Methods Mol Biol. 2012;796:399-421. doi: 10.1007/978-1-61779-334-9_22.
In this chapter, we demonstrate the advantage of the simultaneous multicurve nonlinear least-squares analysis over that of the conventional single-curve analysis. Fitting results are subjected to thorough Monte Carlo analysis for rigorous assessment of confidence intervals and parameter correlations. The comparison is performed on a practical example of simulated steady-state reaction kinetics complemented with isothermal calorimetry (ITC) data resembling allosteric behavior of rabbit muscle pyruvate kinase (RMPK).
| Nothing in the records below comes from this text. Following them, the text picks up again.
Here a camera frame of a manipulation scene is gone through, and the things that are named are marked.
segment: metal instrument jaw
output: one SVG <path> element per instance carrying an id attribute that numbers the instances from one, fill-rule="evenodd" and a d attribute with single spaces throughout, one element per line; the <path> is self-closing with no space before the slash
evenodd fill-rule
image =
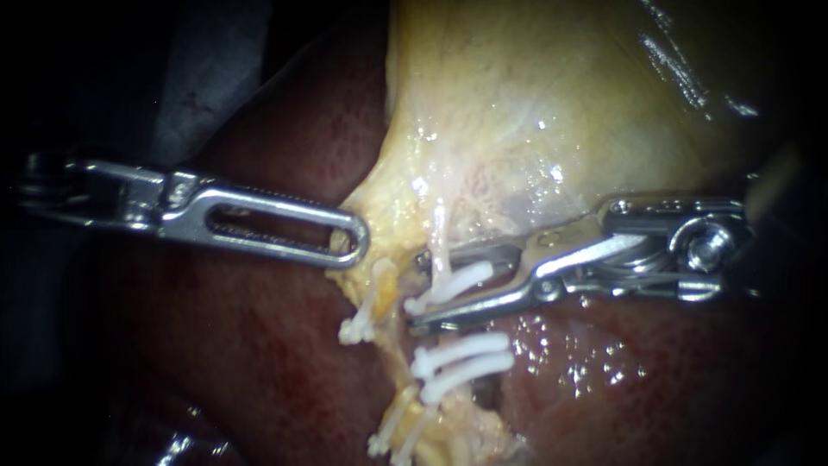
<path id="1" fill-rule="evenodd" d="M 566 293 L 711 299 L 723 290 L 722 268 L 751 235 L 742 205 L 729 199 L 614 198 L 595 215 L 526 237 L 509 283 L 429 306 L 411 318 L 409 330 L 423 337 L 474 327 Z M 505 257 L 503 245 L 460 249 L 457 255 L 464 263 L 488 260 L 486 248 L 498 251 L 492 255 L 495 269 L 505 270 L 498 263 Z"/>
<path id="2" fill-rule="evenodd" d="M 252 188 L 232 186 L 195 173 L 164 173 L 108 161 L 66 159 L 62 167 L 37 160 L 31 154 L 18 204 L 29 213 L 65 223 L 105 230 L 149 234 L 177 242 L 233 249 L 322 268 L 349 268 L 368 249 L 368 227 L 356 215 L 311 201 Z M 38 173 L 51 165 L 50 173 Z M 48 186 L 43 180 L 70 179 L 73 195 L 41 202 Z M 96 194 L 103 199 L 95 199 Z M 101 201 L 109 208 L 93 208 Z M 219 208 L 258 212 L 343 230 L 350 239 L 348 250 L 337 252 L 311 244 L 253 231 L 248 226 L 210 221 Z"/>

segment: dark background
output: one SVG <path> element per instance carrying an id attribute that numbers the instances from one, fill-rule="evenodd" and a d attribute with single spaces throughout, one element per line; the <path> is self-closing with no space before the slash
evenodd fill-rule
<path id="1" fill-rule="evenodd" d="M 32 148 L 73 142 L 162 166 L 192 156 L 302 47 L 359 15 L 354 1 L 128 0 L 6 10 L 3 207 Z M 100 348 L 66 315 L 87 232 L 4 209 L 0 220 L 0 463 L 99 463 L 108 407 Z"/>

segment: hem-o-lok clip
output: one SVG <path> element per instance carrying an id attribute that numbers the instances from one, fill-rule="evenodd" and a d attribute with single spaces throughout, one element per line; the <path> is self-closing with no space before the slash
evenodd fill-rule
<path id="1" fill-rule="evenodd" d="M 379 432 L 368 439 L 368 455 L 382 456 L 391 449 L 392 433 L 403 418 L 405 409 L 419 394 L 420 402 L 425 407 L 423 414 L 399 449 L 392 452 L 390 461 L 393 466 L 411 464 L 414 447 L 426 425 L 437 414 L 443 397 L 473 379 L 509 370 L 515 363 L 515 356 L 508 349 L 509 337 L 503 332 L 469 335 L 435 348 L 420 346 L 414 349 L 411 375 L 423 386 L 418 391 L 408 387 L 400 394 Z"/>
<path id="2" fill-rule="evenodd" d="M 169 173 L 83 154 L 27 155 L 17 204 L 31 214 L 103 230 L 149 234 L 322 268 L 350 268 L 365 256 L 368 227 L 355 214 L 185 171 Z M 289 218 L 346 232 L 350 249 L 321 246 L 234 224 L 217 211 Z"/>

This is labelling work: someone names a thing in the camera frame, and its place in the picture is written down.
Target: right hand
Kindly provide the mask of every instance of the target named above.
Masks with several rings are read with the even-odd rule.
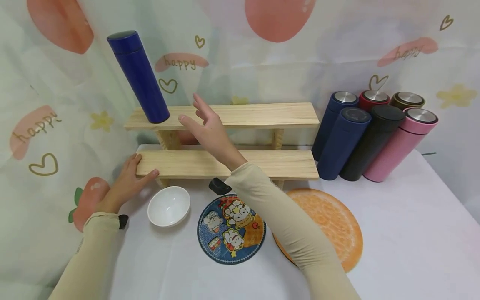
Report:
[[[204,121],[204,125],[185,115],[179,115],[180,123],[195,136],[208,153],[227,166],[230,171],[246,163],[247,160],[228,138],[220,117],[200,96],[193,94],[193,98],[195,99],[193,106],[197,109],[195,114]]]

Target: pink thermos
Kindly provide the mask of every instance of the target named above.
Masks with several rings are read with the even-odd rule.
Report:
[[[363,173],[365,178],[384,181],[438,123],[437,116],[426,109],[406,108],[403,112],[405,120]]]

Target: arm sleeve
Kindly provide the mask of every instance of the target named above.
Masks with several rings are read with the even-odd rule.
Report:
[[[320,226],[260,168],[245,163],[232,172],[226,184],[275,233],[307,279],[312,299],[360,299]]]
[[[87,220],[83,242],[63,271],[50,300],[101,299],[119,227],[117,214],[98,212]]]

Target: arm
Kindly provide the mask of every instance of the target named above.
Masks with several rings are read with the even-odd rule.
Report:
[[[118,212],[158,175],[158,170],[153,170],[137,179],[137,165],[141,159],[142,155],[133,154],[125,161],[112,188],[95,206],[96,212],[85,222],[82,244],[67,264],[50,300],[103,299],[105,275],[120,227]]]
[[[258,213],[308,281],[312,299],[360,299],[320,227],[255,165],[245,163],[226,184]]]
[[[232,171],[227,184],[262,216],[305,275],[312,299],[360,299],[343,271],[333,245],[320,227],[257,167],[247,162],[229,140],[220,117],[197,95],[193,106],[204,121],[179,121],[200,144]]]
[[[50,295],[50,300],[101,299],[112,245],[120,222],[117,214],[94,213],[85,223],[77,254]]]

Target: left hand
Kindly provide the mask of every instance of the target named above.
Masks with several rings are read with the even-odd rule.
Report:
[[[108,191],[105,198],[95,206],[96,212],[118,214],[122,205],[141,191],[147,183],[158,176],[158,170],[155,169],[145,177],[138,179],[136,177],[137,166],[141,159],[142,155],[135,153],[123,163],[120,175],[110,191]]]
Global analysis improves accuracy and confidence limits of model parameters. Cross-correlation between parameters is also reduced with accompanying enhancement of the model-testing power. This becomes especially important for validation of models with "difficult" highly cross-correlated parameters. We show how proper experimental design and critical evaluation of data can improve the chance of differentiating models.
在本章中,我们展示了同时进行多曲线非线性最小二乘法分析相对于传统单曲线分析的优势。对拟合结果进行全面的蒙特卡罗分析,以严格评估置信区间和参数相关性。在一个模拟稳态反应动力学的实际例子上进行比较,该例子补充了类似于兔肌肉丙酮酸激酶(RMPK)变构行为的等温滴定量热法(ITC)数据。全局分析提高了模型参数的准确性和置信限。随着模型测试能力的增强,参数之间的互相关性也降低了。这对于验证具有“困难”的高度互相关参数的模型尤为重要。我们展示了适当的实验设计和对数据的批判性评估如何能够提高区分模型的机会。